Live Review: Ernest Aines, Green Note, London – 25th Jan 2024

Credit: L Ford

 Mention an “Australian folk hero” and most folk will name Ned Kelly but tonight it’s Ernest Aines who gets the accolades. Aines has been hoovering up the superlatives in his native land where his touring portfolio has included the nations F1 Grand Prix and the Tennis Open, one of the Grand Slams, thus reaching beyond the roots cognoscenti. Remarkably he spent 18 years busking in Melbourne which if nothing else makes the international touring well-earned as well as providing various nuggets of experience for songs. This is his first UK tour, and indeed he follows it with a further flurry of Irish gigs before heading back for the Australian festival season. One hopes he picks up the audience size his material deserves.

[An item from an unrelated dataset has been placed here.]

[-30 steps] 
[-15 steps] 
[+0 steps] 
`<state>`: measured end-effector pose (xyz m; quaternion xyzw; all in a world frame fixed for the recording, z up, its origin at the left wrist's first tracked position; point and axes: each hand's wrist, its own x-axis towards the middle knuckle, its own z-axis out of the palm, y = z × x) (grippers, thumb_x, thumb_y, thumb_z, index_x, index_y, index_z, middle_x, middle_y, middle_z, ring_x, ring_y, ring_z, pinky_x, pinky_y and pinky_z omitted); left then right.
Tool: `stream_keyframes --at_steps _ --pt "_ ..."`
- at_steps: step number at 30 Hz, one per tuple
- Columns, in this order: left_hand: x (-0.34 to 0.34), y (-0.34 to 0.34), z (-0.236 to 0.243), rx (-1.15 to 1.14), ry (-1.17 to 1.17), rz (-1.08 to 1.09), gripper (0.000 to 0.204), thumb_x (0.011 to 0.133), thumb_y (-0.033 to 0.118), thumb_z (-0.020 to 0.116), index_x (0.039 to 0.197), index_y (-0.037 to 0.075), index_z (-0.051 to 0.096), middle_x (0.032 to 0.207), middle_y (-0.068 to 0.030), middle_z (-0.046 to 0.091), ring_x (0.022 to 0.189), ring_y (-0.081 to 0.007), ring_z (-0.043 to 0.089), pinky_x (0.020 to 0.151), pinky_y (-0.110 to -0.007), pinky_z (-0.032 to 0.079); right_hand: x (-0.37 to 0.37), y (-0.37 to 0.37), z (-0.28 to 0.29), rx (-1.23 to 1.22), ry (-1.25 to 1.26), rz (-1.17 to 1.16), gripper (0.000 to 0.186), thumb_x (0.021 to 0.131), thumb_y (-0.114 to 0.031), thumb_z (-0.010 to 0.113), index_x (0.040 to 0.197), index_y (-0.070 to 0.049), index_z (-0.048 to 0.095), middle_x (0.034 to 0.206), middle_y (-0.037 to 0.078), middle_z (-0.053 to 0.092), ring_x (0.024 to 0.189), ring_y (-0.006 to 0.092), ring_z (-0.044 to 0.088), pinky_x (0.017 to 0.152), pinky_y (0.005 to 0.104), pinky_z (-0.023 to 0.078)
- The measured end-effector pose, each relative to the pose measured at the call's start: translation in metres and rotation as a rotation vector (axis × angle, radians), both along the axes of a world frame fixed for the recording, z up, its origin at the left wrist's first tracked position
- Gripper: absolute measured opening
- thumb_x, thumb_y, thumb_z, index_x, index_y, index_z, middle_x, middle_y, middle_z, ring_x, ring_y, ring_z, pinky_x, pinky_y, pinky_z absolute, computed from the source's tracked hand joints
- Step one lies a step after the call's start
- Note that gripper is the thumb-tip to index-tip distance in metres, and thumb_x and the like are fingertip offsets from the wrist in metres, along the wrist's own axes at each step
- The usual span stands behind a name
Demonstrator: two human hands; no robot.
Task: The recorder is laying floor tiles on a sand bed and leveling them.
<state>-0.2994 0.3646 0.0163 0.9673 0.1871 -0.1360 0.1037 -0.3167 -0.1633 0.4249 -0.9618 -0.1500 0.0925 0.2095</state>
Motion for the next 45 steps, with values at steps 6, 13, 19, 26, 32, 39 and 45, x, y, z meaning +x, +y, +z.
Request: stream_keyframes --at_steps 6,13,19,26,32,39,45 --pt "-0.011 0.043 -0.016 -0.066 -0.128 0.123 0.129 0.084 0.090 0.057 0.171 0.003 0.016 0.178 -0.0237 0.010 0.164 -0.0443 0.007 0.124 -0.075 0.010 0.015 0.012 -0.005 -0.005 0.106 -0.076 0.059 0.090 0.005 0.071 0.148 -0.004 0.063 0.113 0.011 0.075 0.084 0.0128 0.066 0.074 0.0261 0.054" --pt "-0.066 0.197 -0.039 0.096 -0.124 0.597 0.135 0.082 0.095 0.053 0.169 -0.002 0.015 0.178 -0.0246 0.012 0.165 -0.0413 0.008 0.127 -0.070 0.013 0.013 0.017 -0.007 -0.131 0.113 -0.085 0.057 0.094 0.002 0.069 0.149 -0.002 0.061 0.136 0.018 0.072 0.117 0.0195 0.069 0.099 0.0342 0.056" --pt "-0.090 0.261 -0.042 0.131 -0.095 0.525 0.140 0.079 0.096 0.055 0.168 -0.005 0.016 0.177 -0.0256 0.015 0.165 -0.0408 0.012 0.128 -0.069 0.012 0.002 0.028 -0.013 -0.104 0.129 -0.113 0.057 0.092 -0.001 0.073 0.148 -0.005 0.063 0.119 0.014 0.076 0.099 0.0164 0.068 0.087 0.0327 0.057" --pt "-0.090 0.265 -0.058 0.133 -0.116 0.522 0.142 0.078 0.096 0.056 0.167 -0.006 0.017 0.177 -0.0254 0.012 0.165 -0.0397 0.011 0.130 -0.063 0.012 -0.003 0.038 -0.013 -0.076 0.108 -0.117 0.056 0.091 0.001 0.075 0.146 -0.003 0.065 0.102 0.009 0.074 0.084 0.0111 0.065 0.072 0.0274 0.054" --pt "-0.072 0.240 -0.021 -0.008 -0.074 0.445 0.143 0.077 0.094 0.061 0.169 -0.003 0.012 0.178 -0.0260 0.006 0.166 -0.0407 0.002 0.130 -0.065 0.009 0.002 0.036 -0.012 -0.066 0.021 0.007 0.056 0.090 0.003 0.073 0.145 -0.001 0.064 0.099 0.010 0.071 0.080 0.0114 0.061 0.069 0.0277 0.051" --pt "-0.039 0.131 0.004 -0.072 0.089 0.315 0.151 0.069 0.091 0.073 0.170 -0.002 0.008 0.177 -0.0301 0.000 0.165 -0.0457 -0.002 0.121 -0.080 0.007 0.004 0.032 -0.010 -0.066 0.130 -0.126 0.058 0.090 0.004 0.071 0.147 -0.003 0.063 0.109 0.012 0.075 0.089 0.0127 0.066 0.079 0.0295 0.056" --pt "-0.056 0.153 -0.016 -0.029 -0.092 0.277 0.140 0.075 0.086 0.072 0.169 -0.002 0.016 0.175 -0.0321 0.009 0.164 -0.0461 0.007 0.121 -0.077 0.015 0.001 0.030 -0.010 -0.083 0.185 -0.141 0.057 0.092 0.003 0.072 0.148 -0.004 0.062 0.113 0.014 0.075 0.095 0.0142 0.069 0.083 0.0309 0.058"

His debut album ‘Spiral Bound’ is impressive, the lyrics and sound not uninfluenced by Nick Drake, and it received suitable plaudits from AUK. He is quite some guitarist and wrings a lot out of the instrument. The combination of the guitar prowess, the arresting lyrics and the vocal dexterity has tinges of Paul Simon or Jeff Buckley. In a quick chat with Aines between sets he mentions an eclectic array of influences including Doc Watson, Steeleye Span, Robert Johnson, Bert Jansch and Aussie band Silverchair, and one way or another, one can see how he channels them into his own composing and performing.

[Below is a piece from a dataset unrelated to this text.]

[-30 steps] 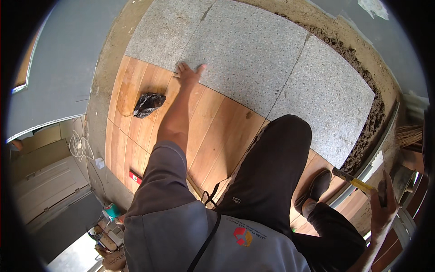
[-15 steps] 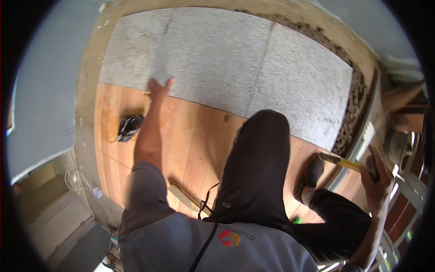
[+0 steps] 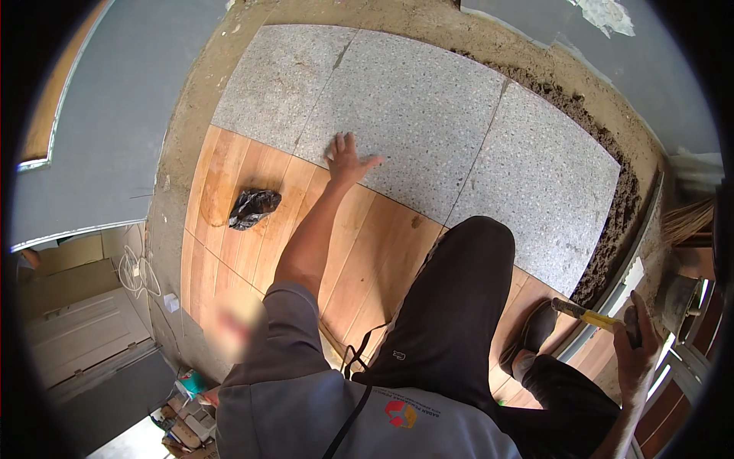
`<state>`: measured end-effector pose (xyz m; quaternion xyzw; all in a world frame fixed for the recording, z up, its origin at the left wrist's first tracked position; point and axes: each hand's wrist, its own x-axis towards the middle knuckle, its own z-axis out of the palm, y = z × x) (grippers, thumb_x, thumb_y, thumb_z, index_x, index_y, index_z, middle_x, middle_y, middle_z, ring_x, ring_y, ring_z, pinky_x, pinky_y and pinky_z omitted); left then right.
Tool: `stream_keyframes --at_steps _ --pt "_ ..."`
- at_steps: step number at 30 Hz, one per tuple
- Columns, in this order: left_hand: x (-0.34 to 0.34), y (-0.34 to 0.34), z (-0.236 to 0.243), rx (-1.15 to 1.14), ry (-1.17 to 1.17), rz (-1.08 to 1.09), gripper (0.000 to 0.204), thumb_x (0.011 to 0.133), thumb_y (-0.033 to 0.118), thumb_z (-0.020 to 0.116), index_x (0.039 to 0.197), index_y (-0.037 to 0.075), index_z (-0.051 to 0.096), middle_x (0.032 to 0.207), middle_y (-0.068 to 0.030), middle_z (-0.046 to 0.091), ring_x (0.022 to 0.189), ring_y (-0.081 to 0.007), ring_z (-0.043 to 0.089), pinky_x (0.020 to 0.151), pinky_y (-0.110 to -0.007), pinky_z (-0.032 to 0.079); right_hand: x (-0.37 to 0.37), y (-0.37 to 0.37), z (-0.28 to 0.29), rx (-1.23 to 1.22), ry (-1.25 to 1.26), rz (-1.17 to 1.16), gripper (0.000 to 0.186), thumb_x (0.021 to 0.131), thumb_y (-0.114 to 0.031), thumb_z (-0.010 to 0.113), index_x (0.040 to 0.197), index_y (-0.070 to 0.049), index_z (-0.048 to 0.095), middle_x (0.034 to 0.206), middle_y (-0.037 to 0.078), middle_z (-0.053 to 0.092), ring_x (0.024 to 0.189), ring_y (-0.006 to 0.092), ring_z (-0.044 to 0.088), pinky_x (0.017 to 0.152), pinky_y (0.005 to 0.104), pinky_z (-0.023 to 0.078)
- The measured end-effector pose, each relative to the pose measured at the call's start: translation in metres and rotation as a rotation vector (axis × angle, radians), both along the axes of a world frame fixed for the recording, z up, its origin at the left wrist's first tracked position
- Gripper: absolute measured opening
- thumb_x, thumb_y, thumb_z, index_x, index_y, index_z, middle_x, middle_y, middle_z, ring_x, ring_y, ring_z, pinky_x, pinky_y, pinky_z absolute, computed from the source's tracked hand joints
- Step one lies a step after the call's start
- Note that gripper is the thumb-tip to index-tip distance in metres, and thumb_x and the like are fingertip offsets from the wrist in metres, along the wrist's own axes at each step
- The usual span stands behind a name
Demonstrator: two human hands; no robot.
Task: The recorder is laying floor tiles on a sand bed and leveling them.
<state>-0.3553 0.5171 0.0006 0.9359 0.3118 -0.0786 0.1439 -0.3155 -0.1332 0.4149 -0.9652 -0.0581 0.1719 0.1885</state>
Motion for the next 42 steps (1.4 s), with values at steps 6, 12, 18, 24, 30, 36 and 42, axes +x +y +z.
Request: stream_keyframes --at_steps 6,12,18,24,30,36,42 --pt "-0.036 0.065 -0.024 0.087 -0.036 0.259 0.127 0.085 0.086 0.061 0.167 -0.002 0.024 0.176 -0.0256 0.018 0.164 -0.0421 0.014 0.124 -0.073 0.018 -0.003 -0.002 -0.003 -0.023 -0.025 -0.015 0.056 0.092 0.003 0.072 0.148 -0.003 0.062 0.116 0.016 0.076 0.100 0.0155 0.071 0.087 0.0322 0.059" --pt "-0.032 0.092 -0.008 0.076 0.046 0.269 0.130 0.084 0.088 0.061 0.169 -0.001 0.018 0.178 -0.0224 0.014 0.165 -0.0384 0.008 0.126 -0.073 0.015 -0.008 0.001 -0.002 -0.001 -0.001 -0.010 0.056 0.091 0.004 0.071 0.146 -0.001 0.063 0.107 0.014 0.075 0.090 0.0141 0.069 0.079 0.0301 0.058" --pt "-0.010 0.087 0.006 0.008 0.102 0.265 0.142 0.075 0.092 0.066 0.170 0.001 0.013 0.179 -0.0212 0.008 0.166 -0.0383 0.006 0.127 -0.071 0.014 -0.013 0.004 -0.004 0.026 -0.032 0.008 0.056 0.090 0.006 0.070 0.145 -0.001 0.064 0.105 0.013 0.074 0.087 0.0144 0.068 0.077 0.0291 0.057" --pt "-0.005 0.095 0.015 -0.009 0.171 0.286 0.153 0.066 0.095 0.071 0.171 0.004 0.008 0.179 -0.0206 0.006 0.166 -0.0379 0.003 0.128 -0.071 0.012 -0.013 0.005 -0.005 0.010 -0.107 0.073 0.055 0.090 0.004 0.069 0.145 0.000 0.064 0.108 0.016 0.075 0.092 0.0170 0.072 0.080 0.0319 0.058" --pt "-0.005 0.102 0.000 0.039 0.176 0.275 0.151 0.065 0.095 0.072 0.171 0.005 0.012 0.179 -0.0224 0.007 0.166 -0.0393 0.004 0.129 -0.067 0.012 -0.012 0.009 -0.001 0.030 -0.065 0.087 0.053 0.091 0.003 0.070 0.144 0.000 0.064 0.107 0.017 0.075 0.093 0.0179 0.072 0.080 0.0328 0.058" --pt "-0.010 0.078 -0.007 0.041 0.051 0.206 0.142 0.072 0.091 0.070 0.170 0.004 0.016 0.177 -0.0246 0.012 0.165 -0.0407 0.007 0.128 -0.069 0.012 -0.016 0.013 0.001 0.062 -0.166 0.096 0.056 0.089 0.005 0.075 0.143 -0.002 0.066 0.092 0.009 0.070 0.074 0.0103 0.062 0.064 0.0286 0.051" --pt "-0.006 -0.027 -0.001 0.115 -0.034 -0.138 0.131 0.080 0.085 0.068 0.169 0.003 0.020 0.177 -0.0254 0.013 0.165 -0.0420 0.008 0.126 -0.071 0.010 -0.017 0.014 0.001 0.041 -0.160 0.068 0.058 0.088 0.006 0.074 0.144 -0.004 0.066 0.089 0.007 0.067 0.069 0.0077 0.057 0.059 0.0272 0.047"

Opening song ‘So Far’ is a pacy affair, cracking along with its jingling melody – think Black Crowes in their stripped back rootsier moments. He airs his concerns how the various aircon rooms he’s been inhabiting may disrupt his voice and on hearing the ways in which he sings one can appreciate that it needs to be cotton wooled to keep it in prime working order.

He says that ‘River Mouth’ was “the first song I thought was any good” and tells the poignant and curious tale of a man persistently hunting down a fish to catch, sung from the fish’s perspective. This left field thought process is deployed again in ‘Real Boy’ a powerful song that closes the first set, sung from Pinocchio’s perspective of his plight.

‘I Won’t Take Your Honesty Away’ recalls his later teen years when he went along to enjoyable clubs motivated mainly by peer pressure. This is followed by ‘Lady In Waiting’ which he introduces as “the most innocent version of love I know” and the guitar playing has tones of the medieval era in which the song is set. ‘Yellowstone’ is compelling, the ringing acoustic guitar leading into the understated lyrics, his ‘lived in’ voice just perfect for the song. This tour de force was inspired by a David Attenborough documentary which inspired him and it’s the media world’s loss that his attempts to synch the song with one of the TV spinoffs hasn’t yet borne fruit. ‘Seasons’ is another virtuoso guitar song with Aines describing his inner displacement after a relationship has hit the rocks (“were you ever really mine?” – “I don’t know the reasons anymore/I don’t know the seasons anymore”). Lyrically quite sparse it is nevertheless a powerfully sung piece. It serves as his dedication to the fandom of Foy Vance whose support he gained when playing this song to him in a Vancouver bar.

He has spent time teaching guitar to primary school age pupils whose innocent enquiries obliged him to recast his cover of Dolly Parton’s ‘Jolene’ as ‘Joeldean’. Hugely covered as this has been, his version brings his own style. ‘Ghost Song’ is a luscious highlight from the second set, Aines masterfully weaving the Celtic influences through the guitar playing.

A smooth cover of Jens Kruger fine instrumental ‘Bristol Bay’ closes the show.